The only person who knows what is really happening behind those impenetrable steel doors is Scotch Mike. Mike only knows because it’s his job to know. Soon others will know, too. And then it’s total carnage!
We would also like to note that SKARS is an abbreviation of Seminal Knowledge Assisting Real Sickness which is a comically awful acronym. Somebody has quite clearly made up the megacorp’s name first and then, when they came to developing the story, they had to shoehorn words into it in order to make it sound cool. This is the best that they could come up with given the circumstances.

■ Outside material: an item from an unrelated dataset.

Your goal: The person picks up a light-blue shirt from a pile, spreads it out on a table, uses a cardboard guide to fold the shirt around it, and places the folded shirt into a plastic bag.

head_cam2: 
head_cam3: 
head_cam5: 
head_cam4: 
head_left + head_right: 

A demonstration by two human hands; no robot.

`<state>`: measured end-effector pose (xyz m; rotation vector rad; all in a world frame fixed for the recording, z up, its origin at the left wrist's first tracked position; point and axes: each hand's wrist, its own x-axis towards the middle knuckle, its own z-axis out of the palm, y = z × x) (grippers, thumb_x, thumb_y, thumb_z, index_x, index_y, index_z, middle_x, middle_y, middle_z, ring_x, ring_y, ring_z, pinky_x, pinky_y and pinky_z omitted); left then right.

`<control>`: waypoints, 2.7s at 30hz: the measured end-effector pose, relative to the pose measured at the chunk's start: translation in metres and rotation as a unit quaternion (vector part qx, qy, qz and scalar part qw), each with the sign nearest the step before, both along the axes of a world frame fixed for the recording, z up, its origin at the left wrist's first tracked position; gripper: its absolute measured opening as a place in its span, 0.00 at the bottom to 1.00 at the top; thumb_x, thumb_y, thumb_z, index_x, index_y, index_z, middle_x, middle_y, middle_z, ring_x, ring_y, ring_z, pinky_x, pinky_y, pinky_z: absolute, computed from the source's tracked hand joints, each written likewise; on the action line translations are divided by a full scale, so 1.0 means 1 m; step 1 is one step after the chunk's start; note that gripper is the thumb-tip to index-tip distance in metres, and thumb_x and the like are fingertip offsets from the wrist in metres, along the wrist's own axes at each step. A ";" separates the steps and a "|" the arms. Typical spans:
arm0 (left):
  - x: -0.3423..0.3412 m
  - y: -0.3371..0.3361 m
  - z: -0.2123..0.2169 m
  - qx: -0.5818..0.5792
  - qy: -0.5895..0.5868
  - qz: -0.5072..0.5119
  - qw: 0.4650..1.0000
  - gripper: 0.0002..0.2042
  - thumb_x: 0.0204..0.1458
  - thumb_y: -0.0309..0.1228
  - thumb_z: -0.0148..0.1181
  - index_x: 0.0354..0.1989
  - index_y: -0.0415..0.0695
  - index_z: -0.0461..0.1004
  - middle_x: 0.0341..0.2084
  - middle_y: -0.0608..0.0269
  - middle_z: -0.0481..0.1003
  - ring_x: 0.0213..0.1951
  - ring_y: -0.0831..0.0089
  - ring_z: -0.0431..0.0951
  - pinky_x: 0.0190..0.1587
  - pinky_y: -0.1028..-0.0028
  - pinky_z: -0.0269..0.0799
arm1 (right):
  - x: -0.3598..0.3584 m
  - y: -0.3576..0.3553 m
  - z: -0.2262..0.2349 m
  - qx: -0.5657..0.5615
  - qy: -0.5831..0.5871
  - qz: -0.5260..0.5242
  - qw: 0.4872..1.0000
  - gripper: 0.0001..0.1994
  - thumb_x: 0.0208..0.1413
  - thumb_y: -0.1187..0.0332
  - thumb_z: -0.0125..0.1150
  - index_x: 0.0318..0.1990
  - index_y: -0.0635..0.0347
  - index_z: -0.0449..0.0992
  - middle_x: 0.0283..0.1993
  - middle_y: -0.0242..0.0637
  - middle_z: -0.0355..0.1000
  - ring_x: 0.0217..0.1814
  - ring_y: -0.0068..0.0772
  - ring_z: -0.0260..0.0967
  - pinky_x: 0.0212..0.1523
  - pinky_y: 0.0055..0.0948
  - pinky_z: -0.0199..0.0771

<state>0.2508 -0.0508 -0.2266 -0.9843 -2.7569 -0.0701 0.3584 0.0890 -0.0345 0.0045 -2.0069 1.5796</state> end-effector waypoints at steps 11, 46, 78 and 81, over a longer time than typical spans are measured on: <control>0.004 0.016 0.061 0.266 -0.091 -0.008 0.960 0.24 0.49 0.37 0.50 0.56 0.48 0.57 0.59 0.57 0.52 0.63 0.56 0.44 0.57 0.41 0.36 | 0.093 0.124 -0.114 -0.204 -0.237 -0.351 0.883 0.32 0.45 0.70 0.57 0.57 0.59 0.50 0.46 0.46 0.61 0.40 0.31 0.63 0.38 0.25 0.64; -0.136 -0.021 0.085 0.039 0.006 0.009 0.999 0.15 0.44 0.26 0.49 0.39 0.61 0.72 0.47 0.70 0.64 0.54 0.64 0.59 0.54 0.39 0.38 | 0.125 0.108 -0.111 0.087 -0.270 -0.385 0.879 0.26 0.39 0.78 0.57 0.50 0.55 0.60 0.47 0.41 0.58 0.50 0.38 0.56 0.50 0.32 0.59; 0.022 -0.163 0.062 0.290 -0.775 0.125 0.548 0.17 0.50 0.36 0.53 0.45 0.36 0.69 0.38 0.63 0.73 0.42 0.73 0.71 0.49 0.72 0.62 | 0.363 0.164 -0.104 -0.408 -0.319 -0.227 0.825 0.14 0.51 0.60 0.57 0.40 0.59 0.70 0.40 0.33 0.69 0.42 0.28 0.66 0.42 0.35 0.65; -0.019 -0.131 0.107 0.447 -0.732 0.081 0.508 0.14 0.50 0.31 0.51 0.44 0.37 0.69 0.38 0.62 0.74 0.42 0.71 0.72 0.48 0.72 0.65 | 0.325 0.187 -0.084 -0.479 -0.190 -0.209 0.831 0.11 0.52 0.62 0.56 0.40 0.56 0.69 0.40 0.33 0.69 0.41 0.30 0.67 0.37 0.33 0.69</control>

Fergus “Tin Man” O’shea: Another Golden Child at Give Me Head Productions



Fergus got his job on the special FX team purely because he had worked for another shoestring production company in an LA dungeon. It was called–wait for it–Maschinemensch which is the name of the robot in Fritz Lang’s groundbreaking Metropolis (1927).
Maschinemensch’s heyday was the 1970s. It specialised in producing terrible straight to home video movies which straddled between heart-throb romance and sci-fi garbage where the robots looked like copper dustbins with painted yoghurt pots and brass buttons stuck to them. The entire movie would use only the same five sets throughout their entire back catalogue.
Nobody at Give Me Head cared if the movies were awful. They were just glad somebody was on board who had at least some clue as to what to do. Yet it quickly turned out that Fergus also had little clue as to what to do. He had been indoctrinated with B-movie bullshit and his only suggestion to everyone was that making movies was all about spending as little money as possible on them.
This didn’t seem to register because nobody (other than CEO Cassidy) knew anything about the budget constraints. And by budget constraints, we don’t mean a careful and rigorous allocation of funds to different departments, right down to the nearest decimal place; we mean an eye-watering lump sum of cash money that was spent on a first come, first served basis but with most of it going to cartel-connected drug dealers on the thrice daily “party runs”.
Fergus was a late starter, arriving a couple weeks after the special FX team was assembled. When he turned up on his first day wearing the above robot suit as a misguided ice breaker, it set the tone perfectly.
“My name is Fergus,” he said. “But you can call me Tin Man.”
He pressed a button on his chest and a party blower sounded with all the power of an emaciated fart.
Out of politeness, everyone went along with it. They then quickly disappeared and carried on doing whatever they had been doing while rolling eyes of disbelief at each other.
A fella called Diego–who was the team leader in all but name–took charge of the situation by figuring out who this pleb was by conducting a lengthy undercover interrogation to assess if he really did have something–anything–to offer.
At the end of Fergus’ first day, Diego pulled him aside and told him that the only person he trusted to do the important task of meticulously checking the engineering reports for errors was him.
“Thank you,” Fergus said, his voice fighting away some tears. “On my last movie, I told my boss that things were going south precisely because the engineering reports were out of control. He disagreed but now I feel vindicated.”
“You get it,” Diego said, placing his hand on Fergus’ shoulder. “And only the best get it. I saw it in you right away.”
“Thank you,” Fergus said, saluting like a bell-end. “I won’t let a fellow engineer down.”
The next morning, Diego sent everyone a circular simply saying: “We hit gold. Tin Can Man won’t be going anywhere near your creations. Let’s celebrate Friday by getting appallingly drunk without him.”
But it was Fergus who was going to have the last laugh.
EDIT: 14/08/2024
We were contacted last night by a former colleague of Tin Man who wished to remain anonymous. This person told us that O’shea was a “shining light” to work with and was “often misunderstood in life. All he wanted to do was make robots and make people laugh. I think he succeeded with at least one of those”.
On a more positive note, the former colleague provided us with images of several projects O’shea had worked on during his time at Maschinemensch:





Finally we would like to express our gratitude to the excellent person who reached out to us and provided the information.